Opinion - Reaching for the Exa-scale, with volunteer computing


Over the last few years, GPUs green) and CPUs (blue) have increased exponentially in speed, but the doubling time for GPUs has been about 8 months, while it has taken 16 months for CPUs

Image courtesy of NVIDIA

(Editor's note: David Anderson is the founder of the popular volunteer computing platform known as BOINC, or the Berkeley Open Infrastructure for Network Computing. Here, he peers into his crystal ball to predict the direction of volunteer computing, especially as new, high-speed graphics processing units come into the market.)

Remember your prefixes? Kilo, mega, giga, tera, peta . . . exa? Each denoting a thousand times more than the one before?

Today, the average personal computer can do a few GigaFLOPS (the acronym refers to doing one billion FLoating-point Operations Per Second). A modest cluster might do one thousand GigaFLOPS, or 1 TeraFLOPS. And for several years, one thousand TeraFLOPS, or one PetaFLOPS, was the Holy Grail of high- performance computing.

That one PetaFLOPS milestone was reached in the past year, first by Stanford's Folding@Home (a volunteer computing project), then by various volunteer computing projects using BOINC, a middleware system for volunteer computing developed by my research group at the University of California at Berkeley. More recently, that same milestone was attained by IBM’s RoadRunner supercomputer.

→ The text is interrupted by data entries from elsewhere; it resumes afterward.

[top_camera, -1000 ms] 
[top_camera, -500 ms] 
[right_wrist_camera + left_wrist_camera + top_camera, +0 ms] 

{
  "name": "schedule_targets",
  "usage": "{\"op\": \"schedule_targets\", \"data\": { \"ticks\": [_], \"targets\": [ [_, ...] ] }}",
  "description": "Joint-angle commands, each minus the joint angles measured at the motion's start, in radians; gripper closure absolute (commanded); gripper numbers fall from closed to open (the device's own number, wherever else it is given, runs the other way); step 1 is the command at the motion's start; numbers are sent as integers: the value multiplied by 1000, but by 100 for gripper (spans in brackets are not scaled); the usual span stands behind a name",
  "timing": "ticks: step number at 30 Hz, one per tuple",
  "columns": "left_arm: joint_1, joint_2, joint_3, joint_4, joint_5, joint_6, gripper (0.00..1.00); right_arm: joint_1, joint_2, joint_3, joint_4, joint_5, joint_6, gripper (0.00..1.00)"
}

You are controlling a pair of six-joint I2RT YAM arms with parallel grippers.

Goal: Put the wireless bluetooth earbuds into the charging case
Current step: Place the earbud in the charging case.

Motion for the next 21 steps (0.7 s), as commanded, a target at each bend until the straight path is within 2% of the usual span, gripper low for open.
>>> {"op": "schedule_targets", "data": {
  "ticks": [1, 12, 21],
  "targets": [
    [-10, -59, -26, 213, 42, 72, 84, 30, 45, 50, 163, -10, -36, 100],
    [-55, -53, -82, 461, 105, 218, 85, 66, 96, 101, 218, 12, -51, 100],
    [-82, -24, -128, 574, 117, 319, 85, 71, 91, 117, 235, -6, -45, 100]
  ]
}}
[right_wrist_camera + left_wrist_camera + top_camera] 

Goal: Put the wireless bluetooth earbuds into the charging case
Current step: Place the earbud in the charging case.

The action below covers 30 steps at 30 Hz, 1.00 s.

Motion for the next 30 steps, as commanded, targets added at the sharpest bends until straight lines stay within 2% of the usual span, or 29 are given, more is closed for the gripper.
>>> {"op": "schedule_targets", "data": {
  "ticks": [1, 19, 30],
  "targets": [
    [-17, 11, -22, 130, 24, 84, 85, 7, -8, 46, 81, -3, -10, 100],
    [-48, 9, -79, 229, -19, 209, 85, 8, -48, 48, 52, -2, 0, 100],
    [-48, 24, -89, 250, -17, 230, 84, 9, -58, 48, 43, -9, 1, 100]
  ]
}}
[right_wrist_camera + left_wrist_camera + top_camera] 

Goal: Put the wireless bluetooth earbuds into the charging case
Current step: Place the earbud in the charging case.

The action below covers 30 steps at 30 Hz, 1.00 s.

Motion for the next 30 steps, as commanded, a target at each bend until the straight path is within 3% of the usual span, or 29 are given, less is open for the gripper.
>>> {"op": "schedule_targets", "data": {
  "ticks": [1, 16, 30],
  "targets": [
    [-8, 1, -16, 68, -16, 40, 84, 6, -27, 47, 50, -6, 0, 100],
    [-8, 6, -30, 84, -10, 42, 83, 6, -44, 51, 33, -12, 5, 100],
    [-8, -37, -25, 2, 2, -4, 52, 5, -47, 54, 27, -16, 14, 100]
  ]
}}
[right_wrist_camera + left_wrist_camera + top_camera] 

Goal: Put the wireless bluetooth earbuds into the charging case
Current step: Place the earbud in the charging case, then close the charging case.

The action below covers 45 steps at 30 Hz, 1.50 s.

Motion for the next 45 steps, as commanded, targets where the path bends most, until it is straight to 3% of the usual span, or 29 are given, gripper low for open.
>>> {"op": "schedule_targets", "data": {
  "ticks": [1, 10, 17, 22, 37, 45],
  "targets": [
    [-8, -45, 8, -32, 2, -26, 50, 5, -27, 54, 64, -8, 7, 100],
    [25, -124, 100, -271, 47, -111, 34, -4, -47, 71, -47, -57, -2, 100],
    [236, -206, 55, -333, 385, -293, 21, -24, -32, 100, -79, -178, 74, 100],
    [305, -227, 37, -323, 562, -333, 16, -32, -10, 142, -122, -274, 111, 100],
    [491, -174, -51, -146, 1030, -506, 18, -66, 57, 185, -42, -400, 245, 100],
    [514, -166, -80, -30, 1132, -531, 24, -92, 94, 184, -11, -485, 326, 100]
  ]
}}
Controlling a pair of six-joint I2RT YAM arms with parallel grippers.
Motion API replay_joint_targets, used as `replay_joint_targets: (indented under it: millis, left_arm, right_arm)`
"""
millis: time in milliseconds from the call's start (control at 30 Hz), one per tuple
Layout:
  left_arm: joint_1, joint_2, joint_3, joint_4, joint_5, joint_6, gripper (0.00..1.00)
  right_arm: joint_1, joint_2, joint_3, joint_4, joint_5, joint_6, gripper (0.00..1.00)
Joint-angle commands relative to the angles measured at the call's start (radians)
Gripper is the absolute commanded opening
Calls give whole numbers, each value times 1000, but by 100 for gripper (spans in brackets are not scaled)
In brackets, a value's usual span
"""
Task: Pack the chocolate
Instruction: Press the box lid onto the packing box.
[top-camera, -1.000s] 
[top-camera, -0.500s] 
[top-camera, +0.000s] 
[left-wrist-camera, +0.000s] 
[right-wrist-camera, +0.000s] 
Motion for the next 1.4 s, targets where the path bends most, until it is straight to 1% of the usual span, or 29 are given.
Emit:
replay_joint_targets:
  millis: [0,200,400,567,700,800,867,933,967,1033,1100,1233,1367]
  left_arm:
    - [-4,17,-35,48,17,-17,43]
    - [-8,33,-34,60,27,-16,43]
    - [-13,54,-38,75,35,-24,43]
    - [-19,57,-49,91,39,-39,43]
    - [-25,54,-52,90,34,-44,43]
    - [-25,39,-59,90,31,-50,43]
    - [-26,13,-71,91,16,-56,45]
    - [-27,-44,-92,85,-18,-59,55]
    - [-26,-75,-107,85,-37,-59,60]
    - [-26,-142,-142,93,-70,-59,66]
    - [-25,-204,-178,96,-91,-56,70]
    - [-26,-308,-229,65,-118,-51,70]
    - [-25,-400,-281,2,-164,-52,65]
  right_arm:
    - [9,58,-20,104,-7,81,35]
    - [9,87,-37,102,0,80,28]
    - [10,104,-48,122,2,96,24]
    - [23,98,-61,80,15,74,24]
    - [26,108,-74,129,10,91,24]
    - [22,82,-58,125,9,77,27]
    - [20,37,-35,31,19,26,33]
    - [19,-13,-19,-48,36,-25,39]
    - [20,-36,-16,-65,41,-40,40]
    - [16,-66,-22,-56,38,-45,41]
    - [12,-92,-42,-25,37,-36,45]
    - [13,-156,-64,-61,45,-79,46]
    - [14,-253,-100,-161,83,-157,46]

Yet the demand of Science for computing power, grows without bound.

How can we reach the next milestone: 1,000 PetaFLOPS, or one ExaFLOPS?

At this scale, clusters and supercomputers run into problems with power consumption and heat dissipation, so Exa-scale computing using these approaches is probably many years away.

However, there may be a much faster and cheaper path to Exa-scale, using a combination of volunteer computing and graphics processing units (GPUs).

GPUs are the chips in PCs, laptops and game consoles that render 3-D graphics. The major GPU vendors are NVIDIA and ATI (acquired in 2007 by AMD). Architecturally, GPUs consist of hundreds of processors working in parallel on multiple data streams. This reduces the need for large caches, so GPUs can devote most of their transistors to arithmetic processing.

GPUs also have less need for backwards compatibility than CPUs.

Because of these advantages, GPUs are faster than CPUs: the latest GPU can do 500 GigaFLOPS for some applications, while the latest CPU does about 10 GigaFLOPS.

And this gap is widening.

GPU chip.

Image courtesy NVIDIA

The future, with GPUs

Over the last few years, GPUs and CPUs have increased exponentially in speed, but the doubling time for GPUs has been about 8 months, compared to 16 months for CPUs.

GPUS have also overcome other hurdles that had previously held them back from wide acceptance: Early GPUs were hard to program for scientific applications because they were deigned to do graphics rendering—producing realistic two-dimensional images of complex, 3-D scenes. The scientific algorithms had to be expressed in terms of graphics primitive, often a very difficult task.

This has changed.

GPU architectures have steadily become more general-purpose, and the latest models do double-precision floating-point math, which is needed for many scientific applications. In 2007, NVIDIA released a system called CUDA that allows GPUs to be programmed in the C language, making it much easier for scientists to develop and port applications to run on GPUs.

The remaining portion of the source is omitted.